Cuando un día, mi madre, sin yo saberlo fue a visitarme y al preguntar por su hija no supieron darle razón, sino que le describieron a un chico contento con un nombre que ella nunca había escuchado, supe leer la decepción y el miedo en su mirada. Las madres saben muchas cosas. Otras cosas las sospechan y muchas veces no quieren confirmaciones.
Ella lo notaba, por supuesto que notaba que tenía amigas, pero no era como ellas. Notaba que cortaba mi cabello como mis hermanos, y a veces, me encontraba con sus ropas con la excusa de que era más cómoda. Cuando escuchó a mis amigos llamarme por un nombre que era de niño. Y lo notó aún más cuando me encontró ocultando mis pechos con una venda. Claro que ella había escuchado que había personas así, personas que “se cambiaban de sexo”, personas que habían visto en su novela de las seis de la tarde, pero jamás había escuchado de madres que tuvieran un hijo así. Creí que la destrozaría. Creí que se enfurecería y que levantaría la voz, y que lloraría. Pero no dijo nada, y de mi boca no salió ninguna palabra. Me había paralizado el miedo, y mi corazón palpitó en mi pecho con tanta fuerza que lo podía escuchar. Aquel día tarde un poco más en llegar a casa. Y al día siguiente, ella no me miraba a los ojos, no me tocaba, y solo decía que sí si le preguntaba algo. Los días pasaron y el silencio era más fuerte que mis ganas de decirle que seguía siendo yo, pero con otro nombre, y con otras ropas y que soñaba algún día con otra piel.

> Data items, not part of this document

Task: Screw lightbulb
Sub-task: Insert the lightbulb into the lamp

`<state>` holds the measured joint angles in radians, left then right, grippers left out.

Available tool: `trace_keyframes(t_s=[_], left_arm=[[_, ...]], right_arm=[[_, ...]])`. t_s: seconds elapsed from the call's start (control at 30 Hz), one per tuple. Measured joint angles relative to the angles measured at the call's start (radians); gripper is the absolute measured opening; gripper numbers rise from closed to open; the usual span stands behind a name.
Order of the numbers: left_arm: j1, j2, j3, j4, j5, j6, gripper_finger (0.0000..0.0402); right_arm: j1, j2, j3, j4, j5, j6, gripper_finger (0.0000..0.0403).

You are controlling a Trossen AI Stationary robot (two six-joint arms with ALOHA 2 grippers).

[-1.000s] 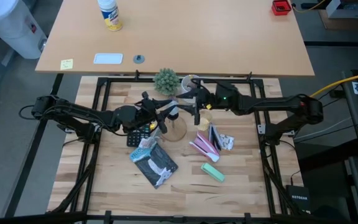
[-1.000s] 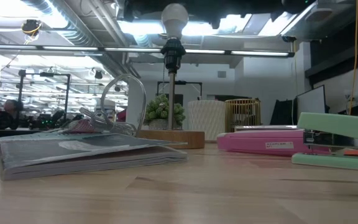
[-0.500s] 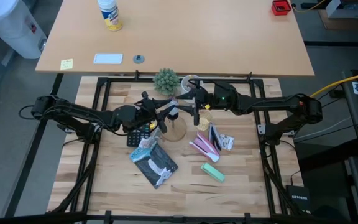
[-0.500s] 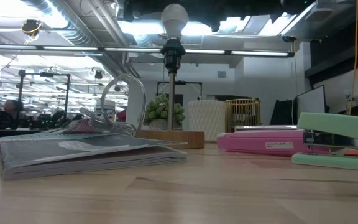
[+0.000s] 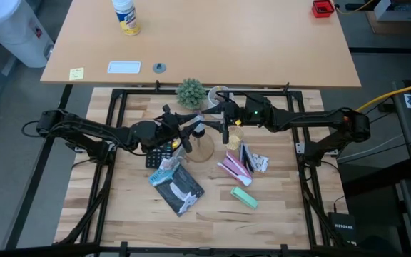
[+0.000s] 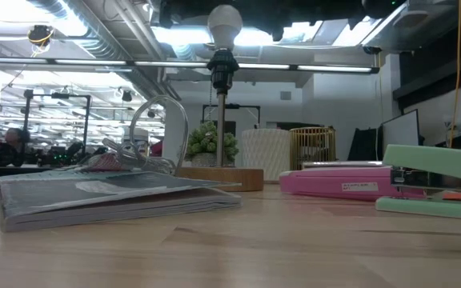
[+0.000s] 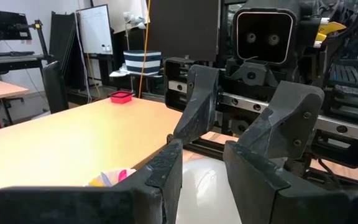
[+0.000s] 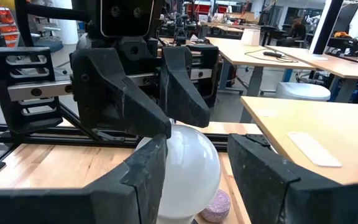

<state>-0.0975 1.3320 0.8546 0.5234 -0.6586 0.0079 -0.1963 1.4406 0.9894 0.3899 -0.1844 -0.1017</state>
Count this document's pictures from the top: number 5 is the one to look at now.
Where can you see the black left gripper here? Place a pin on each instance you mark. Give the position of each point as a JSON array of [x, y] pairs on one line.
[[152, 133]]

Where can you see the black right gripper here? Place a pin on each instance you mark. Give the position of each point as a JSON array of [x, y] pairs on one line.
[[248, 112]]

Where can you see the white lightbulb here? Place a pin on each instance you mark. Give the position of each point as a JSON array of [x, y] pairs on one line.
[[199, 125]]

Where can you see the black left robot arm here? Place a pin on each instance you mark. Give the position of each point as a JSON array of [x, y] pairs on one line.
[[84, 128]]

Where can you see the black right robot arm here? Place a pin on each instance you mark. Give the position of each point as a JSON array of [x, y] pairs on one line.
[[316, 119]]

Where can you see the white ribbed ceramic cup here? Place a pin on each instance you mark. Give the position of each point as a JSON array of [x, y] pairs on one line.
[[213, 98]]

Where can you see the small yellow jar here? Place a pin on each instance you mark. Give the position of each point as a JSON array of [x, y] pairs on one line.
[[235, 142]]

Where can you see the green artificial potted plant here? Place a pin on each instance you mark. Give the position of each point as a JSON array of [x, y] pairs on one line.
[[191, 93]]

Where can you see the black desk calculator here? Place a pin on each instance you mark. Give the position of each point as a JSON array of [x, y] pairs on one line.
[[157, 158]]

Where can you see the pink stapler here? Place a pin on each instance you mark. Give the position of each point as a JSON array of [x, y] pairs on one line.
[[235, 169]]

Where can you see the black pen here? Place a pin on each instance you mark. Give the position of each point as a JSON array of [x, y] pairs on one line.
[[252, 164]]

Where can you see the white patterned packet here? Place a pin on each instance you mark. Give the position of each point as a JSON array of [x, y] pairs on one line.
[[260, 163]]

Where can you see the black and teal package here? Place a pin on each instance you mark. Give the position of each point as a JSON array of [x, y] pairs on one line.
[[177, 189]]

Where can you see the light wooden desk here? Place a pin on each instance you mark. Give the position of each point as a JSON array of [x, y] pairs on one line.
[[227, 43]]

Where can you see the mint green stapler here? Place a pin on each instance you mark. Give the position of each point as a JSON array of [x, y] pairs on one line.
[[244, 198]]

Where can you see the white rectangular card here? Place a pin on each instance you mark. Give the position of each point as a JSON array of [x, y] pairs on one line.
[[124, 67]]

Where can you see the yellow sticky note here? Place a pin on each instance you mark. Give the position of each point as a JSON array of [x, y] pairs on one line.
[[76, 74]]

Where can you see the Lysol wipes canister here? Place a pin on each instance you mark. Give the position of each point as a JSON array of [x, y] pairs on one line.
[[127, 18]]

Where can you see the red plastic box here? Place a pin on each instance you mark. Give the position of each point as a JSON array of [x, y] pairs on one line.
[[322, 9]]

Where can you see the brown cardboard sheet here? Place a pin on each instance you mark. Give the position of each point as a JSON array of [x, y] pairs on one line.
[[387, 28]]

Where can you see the white cylindrical appliance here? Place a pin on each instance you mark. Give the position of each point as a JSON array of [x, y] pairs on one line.
[[9, 32]]

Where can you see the grey box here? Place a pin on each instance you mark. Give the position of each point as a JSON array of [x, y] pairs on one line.
[[394, 12]]

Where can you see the black aluminium table frame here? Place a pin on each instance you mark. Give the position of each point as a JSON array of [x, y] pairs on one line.
[[145, 92]]

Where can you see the black Netgear network switch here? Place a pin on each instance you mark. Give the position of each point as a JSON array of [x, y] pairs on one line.
[[342, 228]]

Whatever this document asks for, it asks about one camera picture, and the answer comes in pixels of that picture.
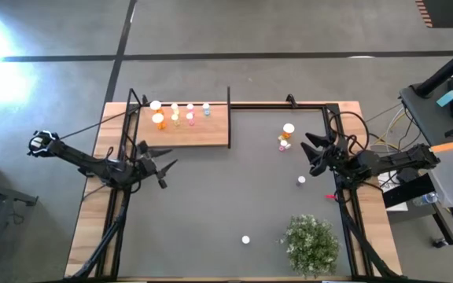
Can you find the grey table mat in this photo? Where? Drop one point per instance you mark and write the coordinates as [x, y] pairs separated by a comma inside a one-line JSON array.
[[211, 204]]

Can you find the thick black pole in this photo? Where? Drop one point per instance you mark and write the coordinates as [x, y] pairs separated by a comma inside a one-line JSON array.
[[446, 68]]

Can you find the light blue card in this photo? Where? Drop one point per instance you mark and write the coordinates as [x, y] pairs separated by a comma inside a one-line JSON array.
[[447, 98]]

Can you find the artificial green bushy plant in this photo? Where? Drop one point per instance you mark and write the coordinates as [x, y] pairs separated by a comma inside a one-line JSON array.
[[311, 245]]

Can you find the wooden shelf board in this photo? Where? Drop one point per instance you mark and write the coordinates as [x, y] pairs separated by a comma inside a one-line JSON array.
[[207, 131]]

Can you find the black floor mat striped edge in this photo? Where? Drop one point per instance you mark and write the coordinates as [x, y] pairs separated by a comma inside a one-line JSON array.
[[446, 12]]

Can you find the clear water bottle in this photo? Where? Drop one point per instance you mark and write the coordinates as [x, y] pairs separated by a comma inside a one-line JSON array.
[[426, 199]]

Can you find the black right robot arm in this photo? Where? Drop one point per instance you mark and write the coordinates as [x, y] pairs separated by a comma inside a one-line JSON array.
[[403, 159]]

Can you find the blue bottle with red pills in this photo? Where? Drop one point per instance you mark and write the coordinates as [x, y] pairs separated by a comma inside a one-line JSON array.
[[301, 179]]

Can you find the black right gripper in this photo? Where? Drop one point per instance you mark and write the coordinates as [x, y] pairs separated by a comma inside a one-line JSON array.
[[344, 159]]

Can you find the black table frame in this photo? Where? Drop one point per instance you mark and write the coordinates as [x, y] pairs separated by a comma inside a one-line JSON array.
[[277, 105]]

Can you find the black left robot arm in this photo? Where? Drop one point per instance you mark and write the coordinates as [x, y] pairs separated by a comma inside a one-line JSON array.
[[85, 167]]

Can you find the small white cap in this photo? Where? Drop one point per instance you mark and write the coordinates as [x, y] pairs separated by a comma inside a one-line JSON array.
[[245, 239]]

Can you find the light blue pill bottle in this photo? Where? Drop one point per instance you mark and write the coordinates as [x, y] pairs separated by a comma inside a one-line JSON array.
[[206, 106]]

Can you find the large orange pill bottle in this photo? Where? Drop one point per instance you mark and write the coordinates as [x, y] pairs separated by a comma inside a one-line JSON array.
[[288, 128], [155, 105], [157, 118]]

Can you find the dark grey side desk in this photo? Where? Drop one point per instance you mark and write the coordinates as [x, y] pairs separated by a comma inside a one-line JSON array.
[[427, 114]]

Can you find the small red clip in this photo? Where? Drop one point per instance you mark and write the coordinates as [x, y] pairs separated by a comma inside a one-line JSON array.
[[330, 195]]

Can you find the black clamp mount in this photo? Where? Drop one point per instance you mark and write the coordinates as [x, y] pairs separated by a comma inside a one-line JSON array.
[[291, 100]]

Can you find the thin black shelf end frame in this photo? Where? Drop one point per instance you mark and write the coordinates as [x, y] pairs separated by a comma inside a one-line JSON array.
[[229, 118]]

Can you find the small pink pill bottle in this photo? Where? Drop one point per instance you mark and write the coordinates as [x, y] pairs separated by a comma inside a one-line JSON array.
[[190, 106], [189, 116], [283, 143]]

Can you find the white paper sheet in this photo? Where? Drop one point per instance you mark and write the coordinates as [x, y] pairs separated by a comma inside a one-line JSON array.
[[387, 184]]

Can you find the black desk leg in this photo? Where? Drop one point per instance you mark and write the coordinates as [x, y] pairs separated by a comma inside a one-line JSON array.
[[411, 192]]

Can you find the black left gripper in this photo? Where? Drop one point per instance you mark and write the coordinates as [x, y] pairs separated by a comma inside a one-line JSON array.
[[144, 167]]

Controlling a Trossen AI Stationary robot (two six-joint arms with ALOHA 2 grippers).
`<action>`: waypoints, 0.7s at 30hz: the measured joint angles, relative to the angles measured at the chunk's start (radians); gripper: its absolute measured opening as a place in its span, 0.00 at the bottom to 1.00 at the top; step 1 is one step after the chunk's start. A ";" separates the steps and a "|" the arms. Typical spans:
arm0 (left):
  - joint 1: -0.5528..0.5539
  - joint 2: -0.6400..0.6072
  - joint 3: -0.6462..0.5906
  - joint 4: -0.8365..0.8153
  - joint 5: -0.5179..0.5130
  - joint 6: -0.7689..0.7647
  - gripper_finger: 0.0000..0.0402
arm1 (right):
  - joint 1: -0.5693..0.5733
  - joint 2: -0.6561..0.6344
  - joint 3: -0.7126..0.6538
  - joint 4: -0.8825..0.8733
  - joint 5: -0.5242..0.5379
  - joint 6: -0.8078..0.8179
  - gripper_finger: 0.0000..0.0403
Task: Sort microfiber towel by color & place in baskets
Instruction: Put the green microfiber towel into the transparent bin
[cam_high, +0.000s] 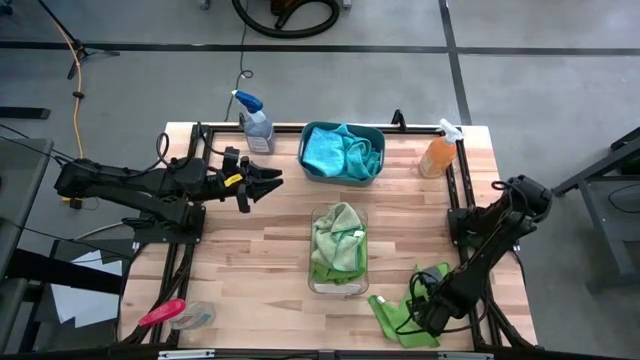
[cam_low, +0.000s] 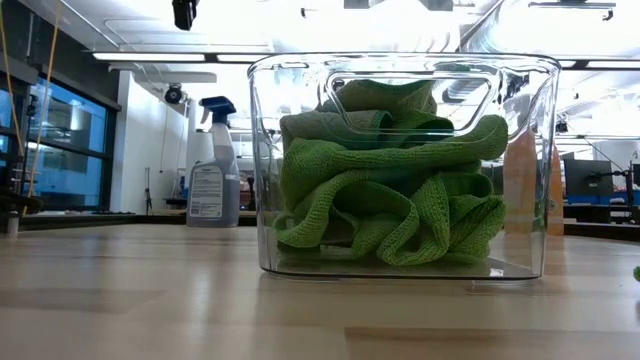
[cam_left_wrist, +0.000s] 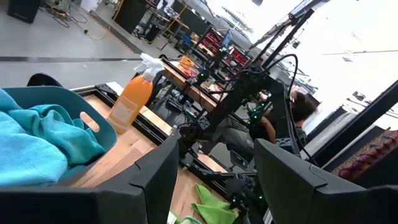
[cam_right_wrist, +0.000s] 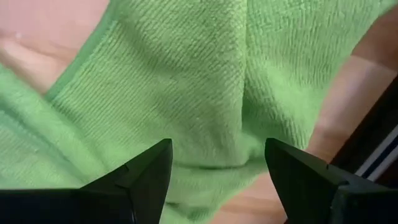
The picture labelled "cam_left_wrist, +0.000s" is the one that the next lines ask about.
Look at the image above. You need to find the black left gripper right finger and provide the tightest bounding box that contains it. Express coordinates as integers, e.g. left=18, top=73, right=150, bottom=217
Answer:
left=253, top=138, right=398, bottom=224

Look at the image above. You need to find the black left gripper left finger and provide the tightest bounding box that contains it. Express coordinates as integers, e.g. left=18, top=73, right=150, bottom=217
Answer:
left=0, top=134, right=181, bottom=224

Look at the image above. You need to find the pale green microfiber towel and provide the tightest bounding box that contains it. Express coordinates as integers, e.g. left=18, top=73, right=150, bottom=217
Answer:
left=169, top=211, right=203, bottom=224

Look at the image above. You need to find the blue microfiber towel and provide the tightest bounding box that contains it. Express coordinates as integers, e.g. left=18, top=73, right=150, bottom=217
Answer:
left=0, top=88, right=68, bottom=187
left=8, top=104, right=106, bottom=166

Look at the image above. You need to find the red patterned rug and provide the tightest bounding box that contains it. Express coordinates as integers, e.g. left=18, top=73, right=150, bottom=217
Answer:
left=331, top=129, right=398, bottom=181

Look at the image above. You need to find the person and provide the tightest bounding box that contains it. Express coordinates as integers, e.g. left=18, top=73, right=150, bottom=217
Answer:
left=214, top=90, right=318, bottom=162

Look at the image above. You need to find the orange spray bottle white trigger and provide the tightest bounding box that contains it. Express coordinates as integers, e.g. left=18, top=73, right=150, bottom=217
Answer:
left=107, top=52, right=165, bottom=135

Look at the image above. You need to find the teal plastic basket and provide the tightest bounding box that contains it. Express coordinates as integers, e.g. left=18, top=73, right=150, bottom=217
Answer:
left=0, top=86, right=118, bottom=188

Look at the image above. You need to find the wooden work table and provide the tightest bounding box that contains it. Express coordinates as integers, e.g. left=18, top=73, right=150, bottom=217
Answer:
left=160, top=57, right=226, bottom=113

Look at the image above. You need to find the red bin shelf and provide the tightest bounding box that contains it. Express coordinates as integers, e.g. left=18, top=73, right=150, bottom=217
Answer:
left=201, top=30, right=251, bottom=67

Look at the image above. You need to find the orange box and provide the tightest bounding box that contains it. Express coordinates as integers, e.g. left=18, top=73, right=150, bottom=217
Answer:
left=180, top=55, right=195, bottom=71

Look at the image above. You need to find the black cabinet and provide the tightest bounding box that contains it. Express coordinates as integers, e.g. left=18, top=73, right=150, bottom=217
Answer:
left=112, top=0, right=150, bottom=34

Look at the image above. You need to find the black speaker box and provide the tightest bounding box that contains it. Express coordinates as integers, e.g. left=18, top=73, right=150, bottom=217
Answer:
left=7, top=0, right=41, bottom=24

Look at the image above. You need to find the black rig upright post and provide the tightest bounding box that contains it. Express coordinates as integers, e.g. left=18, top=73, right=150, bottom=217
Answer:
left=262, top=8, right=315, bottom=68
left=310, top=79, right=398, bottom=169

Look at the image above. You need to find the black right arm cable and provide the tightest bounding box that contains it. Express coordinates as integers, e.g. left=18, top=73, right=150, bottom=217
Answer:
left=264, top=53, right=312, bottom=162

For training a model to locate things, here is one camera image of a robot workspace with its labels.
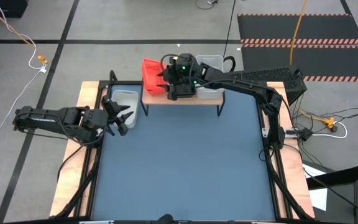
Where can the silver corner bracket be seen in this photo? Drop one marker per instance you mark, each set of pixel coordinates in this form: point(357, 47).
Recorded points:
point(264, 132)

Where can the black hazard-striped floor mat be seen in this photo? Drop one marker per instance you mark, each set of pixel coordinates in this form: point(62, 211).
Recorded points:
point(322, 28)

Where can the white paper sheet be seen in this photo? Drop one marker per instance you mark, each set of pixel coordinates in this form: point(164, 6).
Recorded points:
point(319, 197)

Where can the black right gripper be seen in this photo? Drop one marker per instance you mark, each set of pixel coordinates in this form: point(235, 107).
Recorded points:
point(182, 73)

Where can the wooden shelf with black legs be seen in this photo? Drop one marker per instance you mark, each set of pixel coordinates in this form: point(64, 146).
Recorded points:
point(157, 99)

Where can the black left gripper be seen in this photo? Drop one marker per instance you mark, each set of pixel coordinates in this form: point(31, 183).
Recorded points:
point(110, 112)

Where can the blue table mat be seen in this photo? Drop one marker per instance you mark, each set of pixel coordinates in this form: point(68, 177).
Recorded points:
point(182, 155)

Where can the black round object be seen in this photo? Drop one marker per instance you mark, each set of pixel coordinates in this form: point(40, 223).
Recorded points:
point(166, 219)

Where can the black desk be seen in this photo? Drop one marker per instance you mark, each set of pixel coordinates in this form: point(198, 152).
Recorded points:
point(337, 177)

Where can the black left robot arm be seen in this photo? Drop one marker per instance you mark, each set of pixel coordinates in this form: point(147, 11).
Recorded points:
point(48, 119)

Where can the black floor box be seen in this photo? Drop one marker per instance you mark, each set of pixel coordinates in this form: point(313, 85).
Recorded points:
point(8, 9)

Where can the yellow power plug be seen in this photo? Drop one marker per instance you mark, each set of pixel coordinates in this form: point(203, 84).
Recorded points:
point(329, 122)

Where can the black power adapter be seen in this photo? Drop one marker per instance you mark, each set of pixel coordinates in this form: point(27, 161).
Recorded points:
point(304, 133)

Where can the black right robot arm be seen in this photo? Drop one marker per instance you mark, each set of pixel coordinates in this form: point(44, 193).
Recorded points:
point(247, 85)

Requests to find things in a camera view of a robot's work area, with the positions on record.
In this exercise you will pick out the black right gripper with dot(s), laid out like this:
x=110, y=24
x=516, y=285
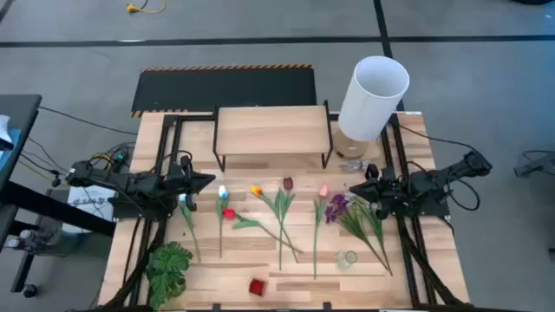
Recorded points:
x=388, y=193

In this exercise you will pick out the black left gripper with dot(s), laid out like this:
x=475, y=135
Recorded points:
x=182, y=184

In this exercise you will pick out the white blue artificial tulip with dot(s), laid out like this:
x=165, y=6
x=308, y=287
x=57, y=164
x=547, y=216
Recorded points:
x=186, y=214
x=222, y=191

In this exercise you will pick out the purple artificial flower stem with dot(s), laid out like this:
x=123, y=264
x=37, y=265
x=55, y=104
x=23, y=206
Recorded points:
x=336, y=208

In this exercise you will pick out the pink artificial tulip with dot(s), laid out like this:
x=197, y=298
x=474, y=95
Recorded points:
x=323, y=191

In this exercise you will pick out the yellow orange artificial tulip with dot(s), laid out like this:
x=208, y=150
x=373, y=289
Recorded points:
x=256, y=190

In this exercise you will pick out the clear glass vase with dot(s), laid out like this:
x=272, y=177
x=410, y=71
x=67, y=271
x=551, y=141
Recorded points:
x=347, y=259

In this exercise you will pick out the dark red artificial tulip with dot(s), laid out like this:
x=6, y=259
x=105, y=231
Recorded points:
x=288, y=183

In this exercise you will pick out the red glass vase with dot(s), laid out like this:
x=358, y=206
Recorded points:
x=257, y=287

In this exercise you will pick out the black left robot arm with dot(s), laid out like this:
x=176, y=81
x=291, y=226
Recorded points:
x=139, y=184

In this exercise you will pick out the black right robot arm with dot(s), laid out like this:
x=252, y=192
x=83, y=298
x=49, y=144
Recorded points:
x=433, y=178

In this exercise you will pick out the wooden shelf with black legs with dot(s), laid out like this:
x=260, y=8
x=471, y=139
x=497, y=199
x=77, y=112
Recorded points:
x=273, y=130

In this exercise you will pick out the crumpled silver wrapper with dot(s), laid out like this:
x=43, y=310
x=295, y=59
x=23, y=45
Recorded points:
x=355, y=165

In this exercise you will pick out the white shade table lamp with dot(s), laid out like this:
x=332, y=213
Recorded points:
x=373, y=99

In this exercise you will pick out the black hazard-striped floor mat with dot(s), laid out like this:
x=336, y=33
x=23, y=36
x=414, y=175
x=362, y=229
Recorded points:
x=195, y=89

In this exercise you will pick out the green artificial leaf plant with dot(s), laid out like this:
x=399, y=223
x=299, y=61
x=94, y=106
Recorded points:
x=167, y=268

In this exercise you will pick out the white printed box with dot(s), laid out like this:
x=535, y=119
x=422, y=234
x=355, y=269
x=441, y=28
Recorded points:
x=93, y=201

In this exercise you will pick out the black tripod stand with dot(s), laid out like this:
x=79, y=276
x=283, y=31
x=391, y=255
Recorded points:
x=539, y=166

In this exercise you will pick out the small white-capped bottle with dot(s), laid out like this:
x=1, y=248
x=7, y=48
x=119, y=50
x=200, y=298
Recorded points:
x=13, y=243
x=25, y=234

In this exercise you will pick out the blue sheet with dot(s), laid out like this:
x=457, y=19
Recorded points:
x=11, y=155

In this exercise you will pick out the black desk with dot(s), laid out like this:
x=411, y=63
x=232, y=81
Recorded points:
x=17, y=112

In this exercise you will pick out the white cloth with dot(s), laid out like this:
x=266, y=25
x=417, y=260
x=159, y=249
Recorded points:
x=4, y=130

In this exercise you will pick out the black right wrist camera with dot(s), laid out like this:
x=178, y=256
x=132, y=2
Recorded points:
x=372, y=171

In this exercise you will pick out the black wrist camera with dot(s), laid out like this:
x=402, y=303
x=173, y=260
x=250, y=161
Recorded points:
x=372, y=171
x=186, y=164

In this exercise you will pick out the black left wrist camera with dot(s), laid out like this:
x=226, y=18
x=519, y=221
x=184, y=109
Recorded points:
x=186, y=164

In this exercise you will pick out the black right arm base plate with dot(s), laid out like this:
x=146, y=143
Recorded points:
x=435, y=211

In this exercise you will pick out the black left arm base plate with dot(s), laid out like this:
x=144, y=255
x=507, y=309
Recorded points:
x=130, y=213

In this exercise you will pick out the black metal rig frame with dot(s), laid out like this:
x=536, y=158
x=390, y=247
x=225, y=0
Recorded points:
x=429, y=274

Pero ella ya había respondido. La desaprobación en sus gestos. La negación en su mirada, y sus manos gélidas que ya no me abrazaban. No había que ser muy listo para entender el mensaje. No quería preguntarle si estaba molesta conmigo, porque tenía miedo de que lo dijera en voz alta, tenía miedo de confirmarlo. Así que después de varios meses, antes de dormir, tuve un sueño hermoso. Soñé que ella me llamaba por mi nombre, y me decía que siempre sería su hijo.
Fui su hija hasta esa mañana, en la tocó mi puerta y no hubo respuesta. En la que insistió y cuando intento abrir tenía seguro. En la que tuvo que mandar a hacer una lápida gris, y simple con un nombre que no era el mío, porque ella no sabía quién era yo.
Es difícil aceptar lo desconocido, y más, cuando creías conocer a alguien a quien viste crecer, pero actos tan sencillos como llamar por un nombre por el que una persona pidió, y crear espacios seguros en los que el respeto brinde seguridad a realidades diferentes a las que estamos acostumbrados, hará de nuestras próximas generaciones un mejor lugar para crecer, y para amar.